In the overwhelming majority of cases, people will use their card not to prove who they are, but rather to prove something about themselves: they are entitled to be in Britain, to use the NHS or to read a particular email. A properly designed ID card can disclose such credentials with no need for access to the register or unwarranted disclosure of identity.
Using these concepts, privacy is further strengthened, which means that the government is delivering something positive and beneficial to the average citizen. This seems critical to me, because building a useful national identity management scheme is a huge undertaking that requires popular support to make it work. A practical plan for Gordon Brown to achieve this would be to reorganise the national identity programme into two phases—the number and the card—and to get the number and register sorted out before spending money on cards. In phase one:
1. Focus on the NIN. It's the 80/20 rule: most of the hoped-for benefits of an ID card are actually the benefits of having a unique number, and if we're going to do anything we should aim for this gold standard.

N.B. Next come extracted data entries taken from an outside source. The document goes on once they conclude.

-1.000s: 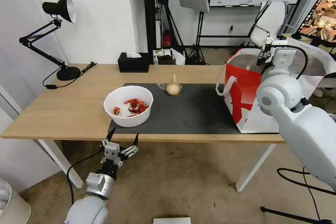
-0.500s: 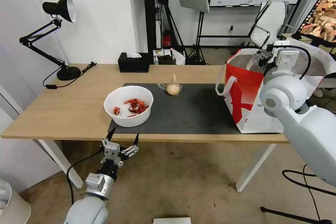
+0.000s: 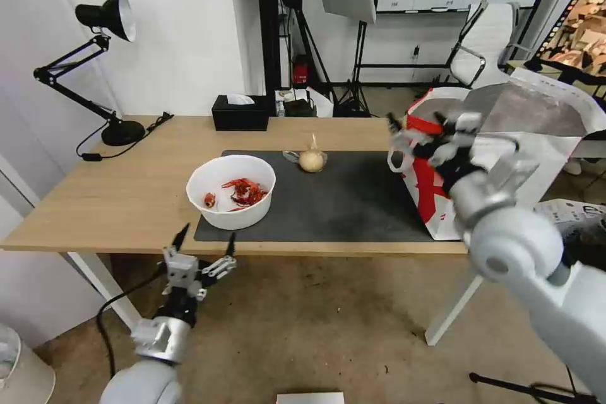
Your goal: Pick up the trash from the table and place it into the takeout bag.
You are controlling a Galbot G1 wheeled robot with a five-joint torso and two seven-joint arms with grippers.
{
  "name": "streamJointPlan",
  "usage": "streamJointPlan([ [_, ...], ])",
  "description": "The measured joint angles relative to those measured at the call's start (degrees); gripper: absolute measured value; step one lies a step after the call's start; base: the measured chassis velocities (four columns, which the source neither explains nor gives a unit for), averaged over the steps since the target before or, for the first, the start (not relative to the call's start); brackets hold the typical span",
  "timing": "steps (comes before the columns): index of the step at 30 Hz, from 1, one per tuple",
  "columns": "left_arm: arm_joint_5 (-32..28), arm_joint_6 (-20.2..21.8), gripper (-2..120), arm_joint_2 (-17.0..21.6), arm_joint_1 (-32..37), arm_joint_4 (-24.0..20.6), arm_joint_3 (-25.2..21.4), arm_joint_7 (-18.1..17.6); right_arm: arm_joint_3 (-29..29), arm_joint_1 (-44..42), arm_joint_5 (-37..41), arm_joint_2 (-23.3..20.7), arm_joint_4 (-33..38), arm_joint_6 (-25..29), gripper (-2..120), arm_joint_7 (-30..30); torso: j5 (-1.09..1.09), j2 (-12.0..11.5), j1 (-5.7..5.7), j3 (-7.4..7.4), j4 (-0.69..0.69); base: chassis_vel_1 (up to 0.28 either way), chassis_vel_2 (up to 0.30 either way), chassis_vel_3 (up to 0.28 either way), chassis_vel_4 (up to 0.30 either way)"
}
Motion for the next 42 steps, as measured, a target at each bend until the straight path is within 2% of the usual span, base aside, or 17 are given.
streamJointPlan([
  [1, 0.1, -0.1, 100, 0.0, 0.1, 0.0, 0.0, 0.0, 1.8, -4.6, -2.6, 0.6, 0.5, 1.2, 100, -1.8, 0.04, 0.0, 0.0, 0.0, -0.02, 0.0, 0.0, 0.0, 0.0],
  [3, 0.3, -0.2, 100, -0.1, 0.2, -0.1, 0.0, 0.1, 3.2, -7.7, -4.6, 1.2, 0.9, 2.0, 100, -2.9, 0.04, 0.0, 0.0, 0.0, -0.01, 0.0, 0.0, 0.0, 0.0],
  [5, 0.6, -0.3, 100, -0.2, 0.4, -0.3, 0.1, 0.2, 7.3, -16.1, -10.2, 3.8, 1.3, 3.8, 100, -5.5, 0.01, 0.0, 0.0, 0.0, -0.01, 0.0, 0.0, 0.0, 0.0],
  [7, 0.7, -0.3, 100, -0.2, 0.5, -0.3, 0.1, 0.2, 8.1, -18.4, -11.9, 4.8, 1.2, 4.3, 100, -6.1, 0.03, 0.0, 0.0, 0.0, -0.02, 0.0, 0.0, 0.0, 0.0],
  [9, 0.9, -0.4, 100, -0.3, 0.7, -0.2, 0.2, 0.2, 9.3, -25.0, -17.2, 8.5, 0.2, 6.3, 100, -7.2, 0.02, 0.0, -0.01, 0.0, -0.01, 0.0, 0.0, 0.0, 0.0],
  [10, 0.9, -0.4, 100, -0.3, 0.7, -0.2, 0.2, 0.2, 9.3, -25.0, -17.2, 8.5, 0.2, 6.3, 100, -7.2, 0.02, 0.0, -0.01, 0.0, -0.01, 0.0, 0.0, 0.0, 0.0],
  [13, 1.3, -0.4, 100, -0.5, 0.9, 0.1, 0.2, 0.2, 8.6, -29.6, -22.7, 12.8, -2.2, 8.4, 100, -7.3, 0.02, 0.0, -0.01, 0.0, -0.01, 0.0, 0.0, 0.0, 0.0],
  [19, 1.7, -0.4, 100, -1.0, 1.6, 0.3, 0.2, 0.3, 6.8, -30.9, -25.7, 15.2, -3.9, 9.4, 100, -6.3, 0.03, 0.0, -0.01, 0.0, 0.0, 0.0, 0.0, 0.0, 0.0],
  [42, 3.1, -0.4, 100, -3.1, 2.0, 1.7, 0.9, 1.6, 5.4, -30.3, -25.6, 14.8, -5.6, 6.9, 100, -4.4, 0.03, 0.0, 0.0, 0.01, 0.0, 0.0, 0.0, 0.0, 0.0],
])
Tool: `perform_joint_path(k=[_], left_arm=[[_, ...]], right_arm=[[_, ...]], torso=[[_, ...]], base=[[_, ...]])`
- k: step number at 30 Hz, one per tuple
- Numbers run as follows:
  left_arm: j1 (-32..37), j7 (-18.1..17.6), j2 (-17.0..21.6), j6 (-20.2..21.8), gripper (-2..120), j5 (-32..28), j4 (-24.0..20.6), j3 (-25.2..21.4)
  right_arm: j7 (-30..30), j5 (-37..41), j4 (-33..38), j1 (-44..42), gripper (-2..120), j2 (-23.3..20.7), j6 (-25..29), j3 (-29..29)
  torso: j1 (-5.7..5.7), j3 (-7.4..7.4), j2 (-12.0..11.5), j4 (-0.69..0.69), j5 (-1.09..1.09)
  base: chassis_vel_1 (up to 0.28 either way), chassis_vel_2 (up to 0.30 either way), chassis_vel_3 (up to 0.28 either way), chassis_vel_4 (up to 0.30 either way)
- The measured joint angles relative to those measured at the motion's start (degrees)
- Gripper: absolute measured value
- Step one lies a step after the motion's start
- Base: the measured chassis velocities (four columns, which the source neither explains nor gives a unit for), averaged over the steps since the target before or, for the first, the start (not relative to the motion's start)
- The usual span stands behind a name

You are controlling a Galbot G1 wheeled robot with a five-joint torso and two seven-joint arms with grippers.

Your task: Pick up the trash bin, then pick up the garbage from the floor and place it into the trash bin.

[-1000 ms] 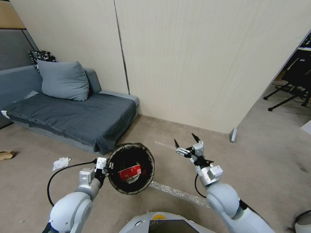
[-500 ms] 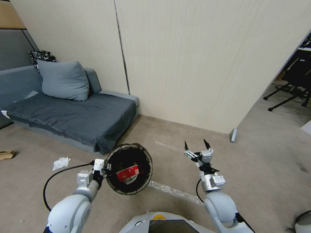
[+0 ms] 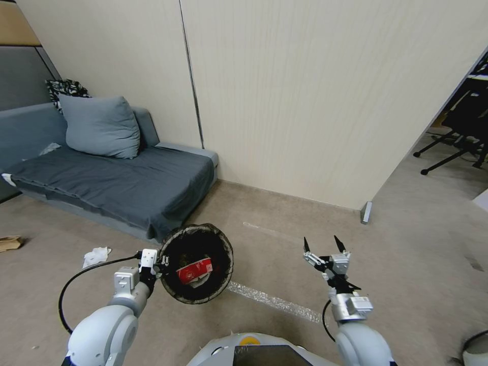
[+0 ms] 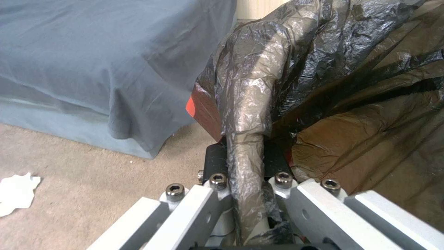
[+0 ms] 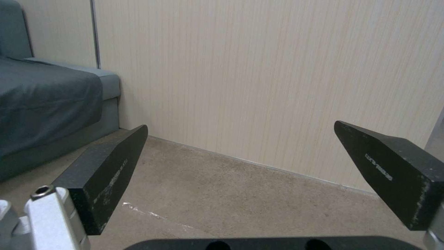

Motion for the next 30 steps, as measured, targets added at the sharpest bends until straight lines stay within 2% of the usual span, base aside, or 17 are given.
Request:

2. Keep the register, but abandon the idea of storing personal data in it. Instead, store only the NIN and the subject's biometrics. The cost of building and managing the register will fall dramatically.
3. Park the card for the time being. The government will save billions and can then work to define a privacy-enhancing ID card that will provide the clarity about citizenship and entitlements that the public and politicians seem to want.
4. Define the national identity infrastructure as a utility service based on industry standards, and allow third parties to begin developing value-added services (so that, for example, you can use your mobile phone to prove you're old enough to get into a pub).
5. Publish a clear timetable explaining when the use of identity numbers will become mandatory in different environments, so that public and private sector organisations can plan for it.
In phase two, the government should develop an open ID card specification so that it can extend the power of the utility by, in effect, decentralising the register. Since a smart card is capable of telling the doctor my NHS number but my employer my national insurance number, they do not need to go online to the register. This makes the whole system more secure and robust, and gives the ID card a point, because it becomes a mechanism for delivering privacy and security to the citizen. Looking at ID this way—not as a central government imposition but as a utility that will simultaneously bring more security and privacy into our homes and businesses—makes a difference. It's not too late.